Tell how many lines below include the word "white". Only the number should appear.

======== Data records ========

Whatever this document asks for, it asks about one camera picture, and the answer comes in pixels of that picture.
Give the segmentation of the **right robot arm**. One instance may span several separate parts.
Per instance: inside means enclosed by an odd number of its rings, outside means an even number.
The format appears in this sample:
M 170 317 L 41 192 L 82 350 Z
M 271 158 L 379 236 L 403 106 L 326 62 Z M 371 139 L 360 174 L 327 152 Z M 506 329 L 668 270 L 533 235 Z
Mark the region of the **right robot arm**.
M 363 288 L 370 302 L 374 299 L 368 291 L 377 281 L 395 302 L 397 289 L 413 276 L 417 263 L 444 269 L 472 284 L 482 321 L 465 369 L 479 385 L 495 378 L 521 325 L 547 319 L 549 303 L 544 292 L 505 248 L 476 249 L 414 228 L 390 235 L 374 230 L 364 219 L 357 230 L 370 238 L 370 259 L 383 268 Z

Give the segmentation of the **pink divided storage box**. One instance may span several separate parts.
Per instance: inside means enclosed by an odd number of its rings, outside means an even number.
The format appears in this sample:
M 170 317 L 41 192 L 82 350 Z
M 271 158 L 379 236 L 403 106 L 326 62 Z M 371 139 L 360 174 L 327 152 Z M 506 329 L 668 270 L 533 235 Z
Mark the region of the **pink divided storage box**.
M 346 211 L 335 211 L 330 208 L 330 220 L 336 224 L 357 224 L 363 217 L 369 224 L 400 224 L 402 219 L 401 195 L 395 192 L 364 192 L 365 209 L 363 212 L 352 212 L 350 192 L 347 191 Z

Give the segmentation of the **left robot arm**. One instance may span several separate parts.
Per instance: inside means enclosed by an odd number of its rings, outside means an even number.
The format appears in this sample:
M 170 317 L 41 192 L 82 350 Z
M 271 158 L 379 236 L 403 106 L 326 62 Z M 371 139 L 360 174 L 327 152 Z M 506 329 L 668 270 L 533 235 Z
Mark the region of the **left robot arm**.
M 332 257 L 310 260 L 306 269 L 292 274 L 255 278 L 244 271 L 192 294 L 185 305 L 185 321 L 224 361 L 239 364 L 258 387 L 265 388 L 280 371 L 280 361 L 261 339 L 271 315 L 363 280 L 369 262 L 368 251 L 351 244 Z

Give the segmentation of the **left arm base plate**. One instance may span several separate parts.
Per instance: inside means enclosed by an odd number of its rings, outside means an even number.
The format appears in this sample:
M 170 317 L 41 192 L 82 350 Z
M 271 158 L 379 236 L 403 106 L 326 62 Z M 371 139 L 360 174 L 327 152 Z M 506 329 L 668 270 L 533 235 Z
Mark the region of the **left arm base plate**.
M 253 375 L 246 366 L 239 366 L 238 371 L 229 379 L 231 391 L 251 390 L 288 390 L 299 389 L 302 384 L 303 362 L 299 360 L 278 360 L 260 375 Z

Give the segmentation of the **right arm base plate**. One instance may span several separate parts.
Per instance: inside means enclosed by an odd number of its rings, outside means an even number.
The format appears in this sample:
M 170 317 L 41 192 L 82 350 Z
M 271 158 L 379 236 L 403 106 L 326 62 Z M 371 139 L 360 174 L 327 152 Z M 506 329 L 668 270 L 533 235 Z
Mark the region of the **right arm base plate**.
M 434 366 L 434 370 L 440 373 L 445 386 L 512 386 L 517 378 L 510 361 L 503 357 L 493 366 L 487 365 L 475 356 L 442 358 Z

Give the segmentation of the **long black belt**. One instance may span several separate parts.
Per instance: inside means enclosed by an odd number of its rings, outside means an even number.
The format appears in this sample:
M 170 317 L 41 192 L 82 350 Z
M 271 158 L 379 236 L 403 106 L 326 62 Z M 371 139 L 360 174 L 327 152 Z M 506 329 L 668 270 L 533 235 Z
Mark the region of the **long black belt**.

========
======== Data records ========

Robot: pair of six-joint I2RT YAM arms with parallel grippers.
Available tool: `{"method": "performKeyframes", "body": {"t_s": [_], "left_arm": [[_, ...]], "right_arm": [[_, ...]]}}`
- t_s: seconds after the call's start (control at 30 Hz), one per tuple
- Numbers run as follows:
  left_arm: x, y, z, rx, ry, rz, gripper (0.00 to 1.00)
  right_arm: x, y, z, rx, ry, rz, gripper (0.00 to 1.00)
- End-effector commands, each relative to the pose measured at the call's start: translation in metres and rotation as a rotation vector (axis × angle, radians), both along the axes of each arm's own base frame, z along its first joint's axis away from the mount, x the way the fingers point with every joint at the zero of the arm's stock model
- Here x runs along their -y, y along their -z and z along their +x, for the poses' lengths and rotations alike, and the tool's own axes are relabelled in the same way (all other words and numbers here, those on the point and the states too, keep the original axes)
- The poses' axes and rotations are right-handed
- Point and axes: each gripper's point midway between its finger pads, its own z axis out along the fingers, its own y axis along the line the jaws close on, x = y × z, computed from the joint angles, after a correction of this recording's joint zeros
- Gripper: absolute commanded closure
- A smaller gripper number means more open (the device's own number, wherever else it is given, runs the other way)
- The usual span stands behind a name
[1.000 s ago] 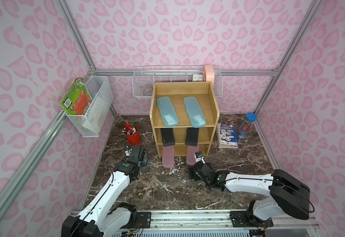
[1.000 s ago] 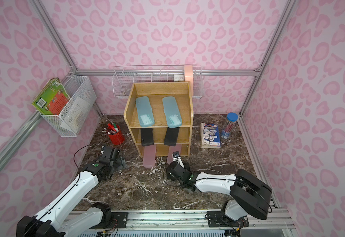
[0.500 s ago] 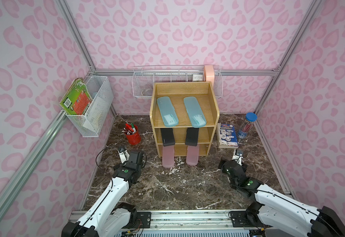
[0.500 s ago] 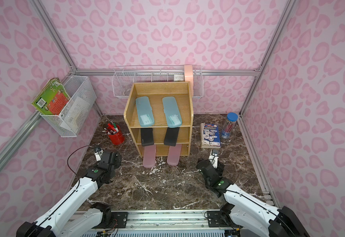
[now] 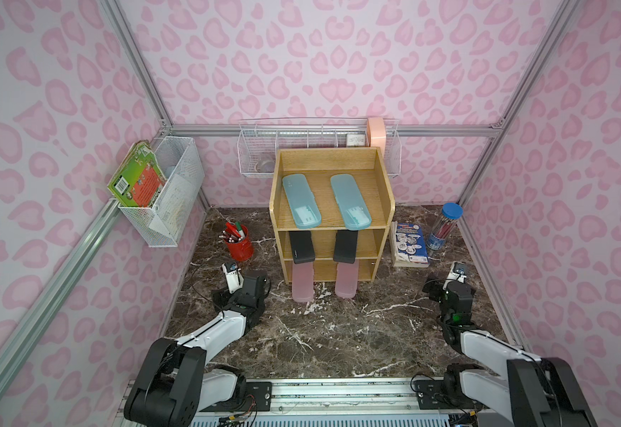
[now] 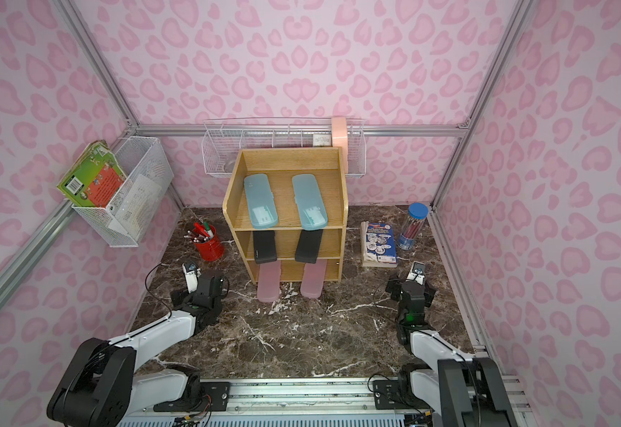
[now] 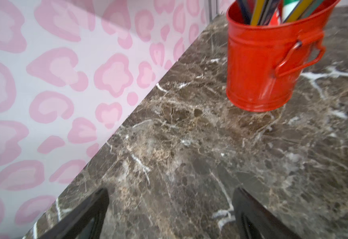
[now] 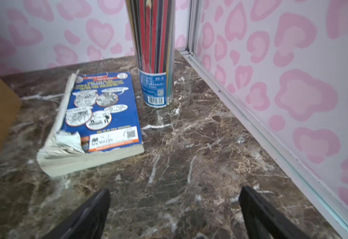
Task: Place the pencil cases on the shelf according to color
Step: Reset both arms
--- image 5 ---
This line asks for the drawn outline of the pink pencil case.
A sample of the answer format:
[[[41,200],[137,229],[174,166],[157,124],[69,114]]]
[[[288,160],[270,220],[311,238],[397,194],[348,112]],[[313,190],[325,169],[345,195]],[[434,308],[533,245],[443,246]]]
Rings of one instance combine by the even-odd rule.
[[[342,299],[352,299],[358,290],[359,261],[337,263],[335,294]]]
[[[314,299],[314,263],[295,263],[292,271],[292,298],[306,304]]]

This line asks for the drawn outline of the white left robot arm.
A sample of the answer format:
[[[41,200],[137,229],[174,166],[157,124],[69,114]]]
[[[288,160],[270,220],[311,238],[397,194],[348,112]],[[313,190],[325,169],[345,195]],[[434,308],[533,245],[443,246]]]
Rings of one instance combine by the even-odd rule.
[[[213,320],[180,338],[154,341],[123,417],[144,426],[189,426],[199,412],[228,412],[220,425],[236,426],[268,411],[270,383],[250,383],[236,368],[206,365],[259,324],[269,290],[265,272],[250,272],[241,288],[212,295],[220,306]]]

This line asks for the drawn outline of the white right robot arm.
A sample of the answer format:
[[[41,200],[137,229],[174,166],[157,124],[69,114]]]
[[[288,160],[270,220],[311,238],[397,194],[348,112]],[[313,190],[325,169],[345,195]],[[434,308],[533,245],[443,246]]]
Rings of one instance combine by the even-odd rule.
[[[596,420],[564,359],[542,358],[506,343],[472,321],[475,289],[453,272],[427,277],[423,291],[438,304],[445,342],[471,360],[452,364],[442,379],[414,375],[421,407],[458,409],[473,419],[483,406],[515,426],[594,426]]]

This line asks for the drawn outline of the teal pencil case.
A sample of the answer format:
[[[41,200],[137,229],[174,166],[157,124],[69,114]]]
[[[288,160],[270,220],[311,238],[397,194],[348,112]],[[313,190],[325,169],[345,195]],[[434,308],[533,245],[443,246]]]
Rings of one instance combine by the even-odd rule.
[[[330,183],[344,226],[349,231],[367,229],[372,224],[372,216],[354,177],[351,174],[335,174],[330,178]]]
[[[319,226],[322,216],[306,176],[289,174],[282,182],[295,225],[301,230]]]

========
======== Data records ========

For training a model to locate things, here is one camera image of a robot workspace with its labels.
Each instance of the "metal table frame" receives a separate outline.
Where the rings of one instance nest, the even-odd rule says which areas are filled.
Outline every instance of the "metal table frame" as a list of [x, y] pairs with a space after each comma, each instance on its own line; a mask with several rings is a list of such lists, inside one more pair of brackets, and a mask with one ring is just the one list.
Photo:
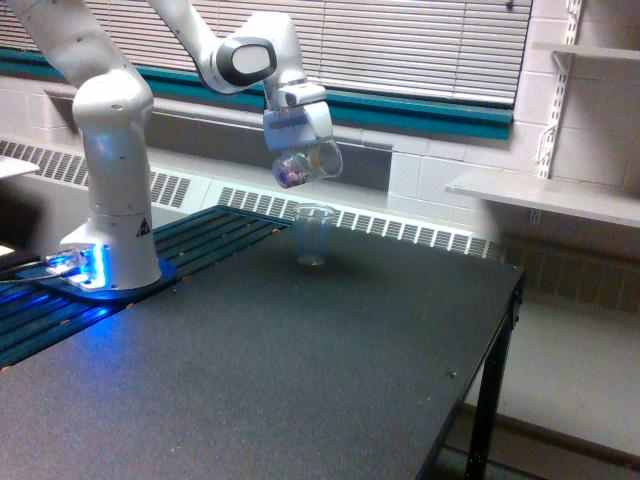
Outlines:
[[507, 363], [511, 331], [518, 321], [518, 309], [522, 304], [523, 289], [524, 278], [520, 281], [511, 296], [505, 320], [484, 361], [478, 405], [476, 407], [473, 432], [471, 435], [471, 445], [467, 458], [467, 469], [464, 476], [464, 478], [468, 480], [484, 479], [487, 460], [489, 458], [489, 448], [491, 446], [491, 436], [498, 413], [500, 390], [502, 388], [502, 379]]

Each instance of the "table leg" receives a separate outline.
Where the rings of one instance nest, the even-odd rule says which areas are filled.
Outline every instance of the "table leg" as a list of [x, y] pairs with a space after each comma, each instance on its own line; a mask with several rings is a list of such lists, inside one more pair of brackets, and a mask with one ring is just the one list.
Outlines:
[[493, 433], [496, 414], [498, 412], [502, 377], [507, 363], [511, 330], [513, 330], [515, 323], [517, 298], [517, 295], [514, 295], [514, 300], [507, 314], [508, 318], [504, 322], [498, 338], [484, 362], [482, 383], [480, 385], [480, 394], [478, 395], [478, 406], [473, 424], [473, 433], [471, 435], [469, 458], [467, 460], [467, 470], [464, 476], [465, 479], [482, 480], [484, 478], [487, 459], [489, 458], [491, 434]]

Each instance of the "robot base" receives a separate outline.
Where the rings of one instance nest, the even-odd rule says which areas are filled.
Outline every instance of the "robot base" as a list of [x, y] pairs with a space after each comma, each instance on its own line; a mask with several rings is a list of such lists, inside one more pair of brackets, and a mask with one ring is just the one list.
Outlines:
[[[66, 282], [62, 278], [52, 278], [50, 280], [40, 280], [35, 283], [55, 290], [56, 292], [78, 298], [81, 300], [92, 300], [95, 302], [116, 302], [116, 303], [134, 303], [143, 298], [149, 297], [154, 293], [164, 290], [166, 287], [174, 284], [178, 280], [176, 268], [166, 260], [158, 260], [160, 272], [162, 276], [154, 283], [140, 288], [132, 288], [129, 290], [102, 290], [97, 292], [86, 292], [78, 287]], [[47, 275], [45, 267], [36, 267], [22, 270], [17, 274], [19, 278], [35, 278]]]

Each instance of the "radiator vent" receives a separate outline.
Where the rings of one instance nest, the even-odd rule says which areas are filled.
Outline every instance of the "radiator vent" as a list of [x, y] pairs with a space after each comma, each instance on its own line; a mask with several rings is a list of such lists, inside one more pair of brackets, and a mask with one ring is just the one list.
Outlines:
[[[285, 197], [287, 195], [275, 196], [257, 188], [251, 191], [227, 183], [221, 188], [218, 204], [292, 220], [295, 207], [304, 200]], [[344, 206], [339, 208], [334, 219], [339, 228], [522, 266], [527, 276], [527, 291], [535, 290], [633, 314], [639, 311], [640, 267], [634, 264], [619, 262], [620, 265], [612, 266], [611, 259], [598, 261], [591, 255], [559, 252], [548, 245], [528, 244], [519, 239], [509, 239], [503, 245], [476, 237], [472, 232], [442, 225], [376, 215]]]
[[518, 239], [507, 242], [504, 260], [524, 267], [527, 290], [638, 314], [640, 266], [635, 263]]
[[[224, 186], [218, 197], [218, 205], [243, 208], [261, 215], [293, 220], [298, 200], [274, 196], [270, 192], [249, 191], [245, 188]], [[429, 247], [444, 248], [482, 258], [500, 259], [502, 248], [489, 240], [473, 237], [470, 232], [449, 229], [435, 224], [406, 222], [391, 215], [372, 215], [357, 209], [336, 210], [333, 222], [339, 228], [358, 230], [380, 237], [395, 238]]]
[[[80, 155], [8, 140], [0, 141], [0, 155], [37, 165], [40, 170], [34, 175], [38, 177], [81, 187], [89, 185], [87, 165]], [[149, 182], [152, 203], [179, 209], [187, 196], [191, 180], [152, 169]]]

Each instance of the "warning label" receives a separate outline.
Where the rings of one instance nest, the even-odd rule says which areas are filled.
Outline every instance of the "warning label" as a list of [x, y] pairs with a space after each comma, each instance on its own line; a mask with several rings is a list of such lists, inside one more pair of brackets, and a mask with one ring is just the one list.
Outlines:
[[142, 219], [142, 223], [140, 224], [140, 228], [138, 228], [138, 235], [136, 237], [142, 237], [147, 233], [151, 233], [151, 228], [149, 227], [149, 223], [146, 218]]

========

Response to the task:
2